The crappy answer is - if it's Sourwood you should label it as sourwood honey. If it isn't, you shouldn't.

Now, how do you tell if it's Sourwood? If you know there is an abundance of sourwood trees in the area, the supers went on around the time the bloom started and the supers came off around the time the bloom stopped (to prevent "cross contamination"), and you reasonably believe the predominant nectar source during that time period was sourwood honey, then you should label it sourwood honey. 

Look, color, and taste help, but isn't the answer alone. Sourwood honey from different areas may taste slightly different.

If you can't reasonably say "yes" for all of the above, you shouldn't label it as sourwood honey unless you test the honey and it comes back as predominantly sourwood honey.

At least my take on it. Last year I got a decent Sourwood crop from the mountains, and I know several others that did as well. If you didn't get anything last year (sourwood wise) that might be an indication (but not a definitive) that what the bees are working aren't sourwood. Although the piedmont works different than the mountains (temp and moisture wise).


----------



## Creed bee (Sep 3, 2013)

Thank you special. Personally, I'm in favor of having it tested but the price is prohibitive. Beyond the labeling question though is my curiosity as to if sourwoods do produce enough nectar outside of the mountains to get a crop at all - albeit maybe once out of four years.

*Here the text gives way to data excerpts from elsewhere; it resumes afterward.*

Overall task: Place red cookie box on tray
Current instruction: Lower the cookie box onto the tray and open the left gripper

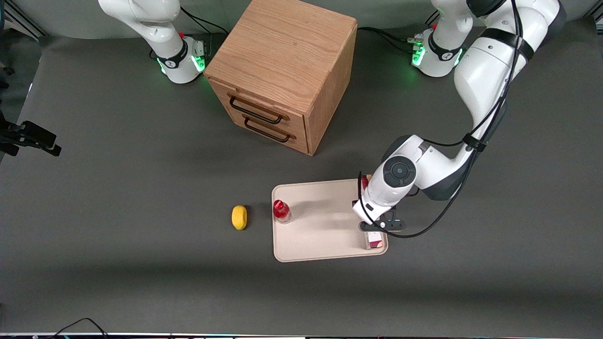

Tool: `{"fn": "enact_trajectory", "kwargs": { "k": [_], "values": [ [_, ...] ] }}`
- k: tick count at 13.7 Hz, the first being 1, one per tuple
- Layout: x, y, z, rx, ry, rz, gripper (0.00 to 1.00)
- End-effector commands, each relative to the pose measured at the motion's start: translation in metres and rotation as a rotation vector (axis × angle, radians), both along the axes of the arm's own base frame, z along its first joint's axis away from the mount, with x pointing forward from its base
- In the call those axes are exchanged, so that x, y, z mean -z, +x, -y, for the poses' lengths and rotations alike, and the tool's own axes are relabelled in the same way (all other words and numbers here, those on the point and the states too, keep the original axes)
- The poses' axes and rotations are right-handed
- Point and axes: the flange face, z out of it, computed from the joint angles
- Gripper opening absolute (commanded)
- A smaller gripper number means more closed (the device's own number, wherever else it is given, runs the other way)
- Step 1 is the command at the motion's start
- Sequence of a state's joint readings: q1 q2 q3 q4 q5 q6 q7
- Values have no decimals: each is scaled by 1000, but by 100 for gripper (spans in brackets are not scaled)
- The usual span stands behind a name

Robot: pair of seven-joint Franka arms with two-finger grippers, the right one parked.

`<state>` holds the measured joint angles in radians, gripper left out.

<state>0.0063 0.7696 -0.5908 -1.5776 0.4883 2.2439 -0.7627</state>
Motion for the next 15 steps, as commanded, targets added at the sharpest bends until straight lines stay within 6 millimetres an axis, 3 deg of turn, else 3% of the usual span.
{"fn": "enact_trajectory", "kwargs": {
  "k": [1, 3, 4, 11, 13, 15],
  "values": [
    [-1, -6, 4, 0, 18, 17, 4],
    [-1, -8, 4, 2, 27, 9, 87],
    [-2, -8, 4, 4, 29, 8, 100],
    [-4, -8, 4, 2, 26, 10, 100],
    [-28, 0, -2, -5, 26, 38, 100],
    [-69, 8, -18, -17, 65, 58, 100]
  ]
}}
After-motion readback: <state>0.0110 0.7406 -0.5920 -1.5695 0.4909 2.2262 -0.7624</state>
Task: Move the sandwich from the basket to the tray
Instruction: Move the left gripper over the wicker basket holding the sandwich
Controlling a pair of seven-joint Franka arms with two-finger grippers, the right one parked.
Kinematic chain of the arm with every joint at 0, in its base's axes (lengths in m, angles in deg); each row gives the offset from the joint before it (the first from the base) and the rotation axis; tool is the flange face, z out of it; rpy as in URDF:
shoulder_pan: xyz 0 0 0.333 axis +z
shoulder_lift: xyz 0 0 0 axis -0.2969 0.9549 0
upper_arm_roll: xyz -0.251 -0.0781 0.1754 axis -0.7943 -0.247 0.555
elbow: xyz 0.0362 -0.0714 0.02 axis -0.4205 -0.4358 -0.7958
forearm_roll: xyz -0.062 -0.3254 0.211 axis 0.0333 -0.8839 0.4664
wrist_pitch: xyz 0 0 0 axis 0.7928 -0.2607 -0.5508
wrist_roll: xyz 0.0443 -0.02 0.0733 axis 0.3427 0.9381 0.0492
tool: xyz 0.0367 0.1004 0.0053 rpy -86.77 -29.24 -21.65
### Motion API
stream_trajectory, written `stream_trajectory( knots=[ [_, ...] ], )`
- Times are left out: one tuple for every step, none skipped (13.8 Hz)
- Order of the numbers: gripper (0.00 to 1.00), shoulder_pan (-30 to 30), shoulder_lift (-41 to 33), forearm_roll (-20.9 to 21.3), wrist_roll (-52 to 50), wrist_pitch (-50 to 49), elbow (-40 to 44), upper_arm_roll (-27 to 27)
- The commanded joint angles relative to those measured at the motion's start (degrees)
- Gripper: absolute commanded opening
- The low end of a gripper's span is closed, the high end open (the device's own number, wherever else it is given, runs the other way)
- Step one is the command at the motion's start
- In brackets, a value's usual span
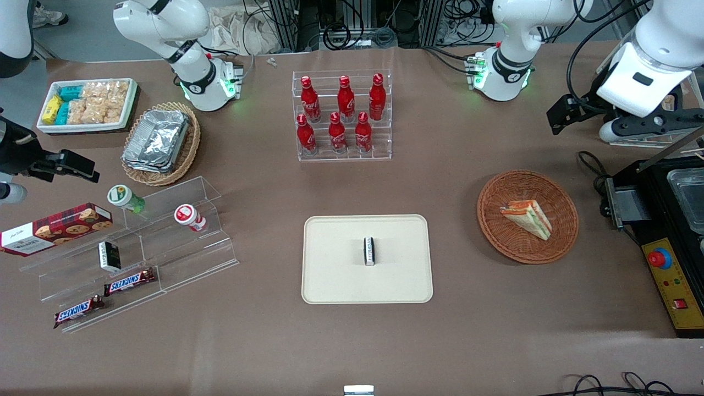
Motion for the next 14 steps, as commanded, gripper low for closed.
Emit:
stream_trajectory(
  knots=[
    [1.0, -0.5, 0.8, -1.5, -0.9, -2.6, 2.0, 1.9],
    [1.0, -0.5, 1.0, -1.5, -1.1, -2.6, 2.4, 2.0],
    [1.0, -0.5, 1.0, -1.5, -1.0, -2.6, 2.4, 2.4],
    [1.0, -0.5, 0.9, -1.5, -0.6, -2.5, 2.4, 2.8],
    [1.0, -0.5, 0.9, -1.4, -0.9, -2.5, 2.4, 2.9],
    [1.0, -0.5, 1.0, -0.7, -1.2, -2.5, 2.3, 2.9],
    [1.0, -0.5, 1.1, -0.6, -1.8, -2.6, 2.1, 2.9],
    [1.0, -0.5, 1.1, -0.4, -3.9, -2.6, 1.9, 3.0],
    [1.0, -0.4, 1.1, -0.3, -6.2, -2.7, 1.7, 3.0],
    [1.0, -0.4, 1.1, -0.1, -9.9, -2.9, 0.8, 3.0],
    [1.0, -0.4, 1.4, 1.5, -15.5, -2.4, 0.1, 3.2],
    [1.0, -0.4, 1.4, 2.1, -19.1, -2.1, -0.7, 3.2],
    [1.0, -0.3, 1.2, 2.1, -20.7, -1.0, -2.7, 3.3],
    [1.0, 0.2, 0.5, 2.0, -21.5, 1.2, -5.4, 3.3]
  ],
)
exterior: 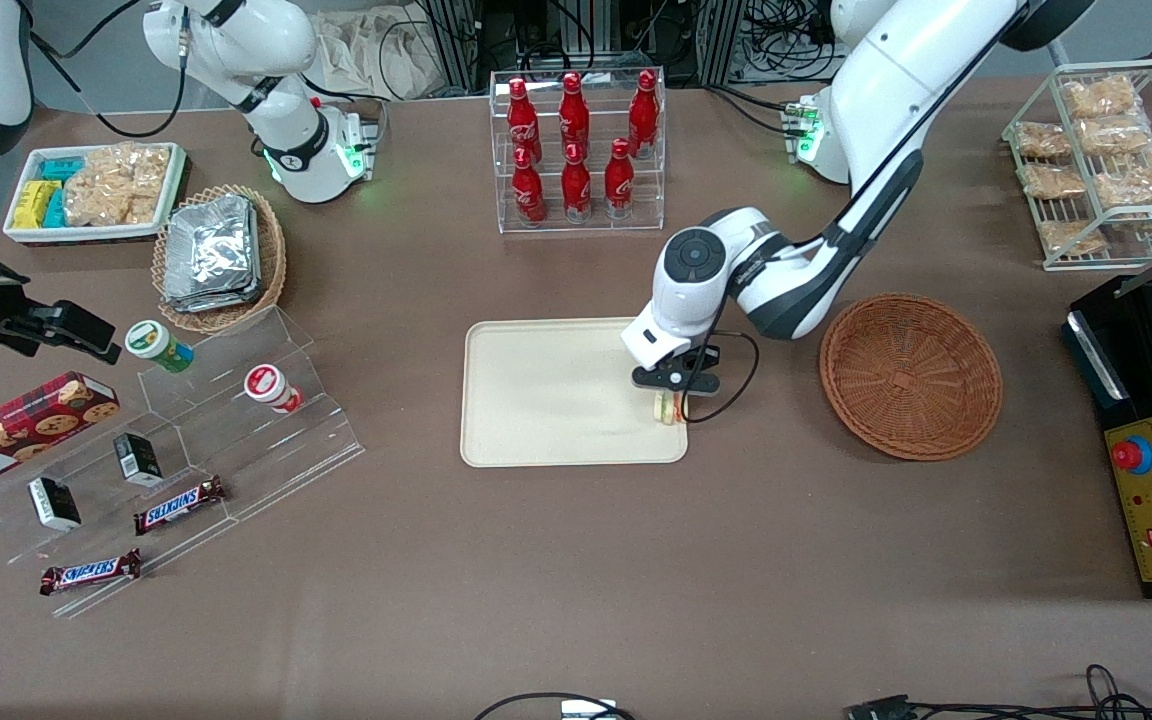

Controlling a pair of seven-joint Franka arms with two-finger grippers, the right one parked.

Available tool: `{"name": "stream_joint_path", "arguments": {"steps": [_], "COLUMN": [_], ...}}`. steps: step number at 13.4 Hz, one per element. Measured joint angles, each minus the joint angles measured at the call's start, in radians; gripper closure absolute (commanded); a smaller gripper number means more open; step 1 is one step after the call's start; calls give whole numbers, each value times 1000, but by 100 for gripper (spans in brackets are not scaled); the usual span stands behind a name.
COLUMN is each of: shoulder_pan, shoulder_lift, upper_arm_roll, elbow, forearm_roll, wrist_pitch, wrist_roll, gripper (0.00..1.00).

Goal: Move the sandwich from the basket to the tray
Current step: 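Carry the sandwich over the cream tray and lower it, then set the sandwich on the tray and open the left gripper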

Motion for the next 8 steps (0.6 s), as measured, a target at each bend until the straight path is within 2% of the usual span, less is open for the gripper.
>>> {"name": "stream_joint_path", "arguments": {"steps": [8], "shoulder_pan": [-1], "shoulder_lift": [18], "upper_arm_roll": [-3], "elbow": [42], "forearm_roll": [-7], "wrist_pitch": [1], "wrist_roll": [-39], "gripper": [100]}}
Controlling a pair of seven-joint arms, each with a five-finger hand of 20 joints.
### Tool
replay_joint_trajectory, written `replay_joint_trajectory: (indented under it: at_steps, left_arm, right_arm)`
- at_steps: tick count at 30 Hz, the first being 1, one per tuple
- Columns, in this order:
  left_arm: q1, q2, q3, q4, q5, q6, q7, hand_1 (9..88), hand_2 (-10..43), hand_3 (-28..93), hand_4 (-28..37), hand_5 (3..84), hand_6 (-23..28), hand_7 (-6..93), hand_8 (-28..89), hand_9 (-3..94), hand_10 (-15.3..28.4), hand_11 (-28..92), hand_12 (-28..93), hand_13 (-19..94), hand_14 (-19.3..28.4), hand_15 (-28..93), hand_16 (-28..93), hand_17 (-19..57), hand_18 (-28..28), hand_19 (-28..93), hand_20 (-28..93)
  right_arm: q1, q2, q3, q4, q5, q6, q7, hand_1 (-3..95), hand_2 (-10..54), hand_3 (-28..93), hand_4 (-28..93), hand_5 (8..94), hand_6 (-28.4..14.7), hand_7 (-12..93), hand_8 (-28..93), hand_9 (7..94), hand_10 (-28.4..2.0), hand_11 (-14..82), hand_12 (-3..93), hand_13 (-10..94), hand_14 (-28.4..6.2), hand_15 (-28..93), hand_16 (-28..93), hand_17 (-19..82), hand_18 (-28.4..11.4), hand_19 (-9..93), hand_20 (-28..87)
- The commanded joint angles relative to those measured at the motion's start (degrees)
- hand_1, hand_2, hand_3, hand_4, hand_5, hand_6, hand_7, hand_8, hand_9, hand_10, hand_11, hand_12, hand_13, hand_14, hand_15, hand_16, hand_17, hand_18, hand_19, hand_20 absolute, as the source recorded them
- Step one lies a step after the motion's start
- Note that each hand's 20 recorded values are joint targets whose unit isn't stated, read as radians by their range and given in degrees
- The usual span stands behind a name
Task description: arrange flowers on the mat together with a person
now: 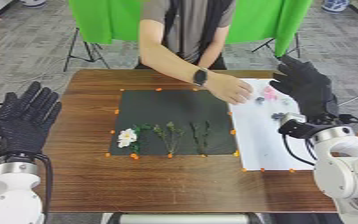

I see all these trees blooming, my bees working the flowers and have supers filling up (this year). I would love to have scientific testing done to back up my thoughts. Just hard to part with cash. What do I get with that info beyond answering my own question?

Still, I know I'm going to have many folks telling me there is no possible way to get sourwood honey outside of having hives in the mountains.

It will be interesting to see what this honey I collect in a couple of weeks tastes like. I'll keep you all posted.

Thank you for the input.


----------



## Specialkayme (Sep 4, 2005)

Creed bee said:


> I would love to have scientific testing done to back up my thoughts. Just hard to part with cash. What do I get with that info beyond answering my own question?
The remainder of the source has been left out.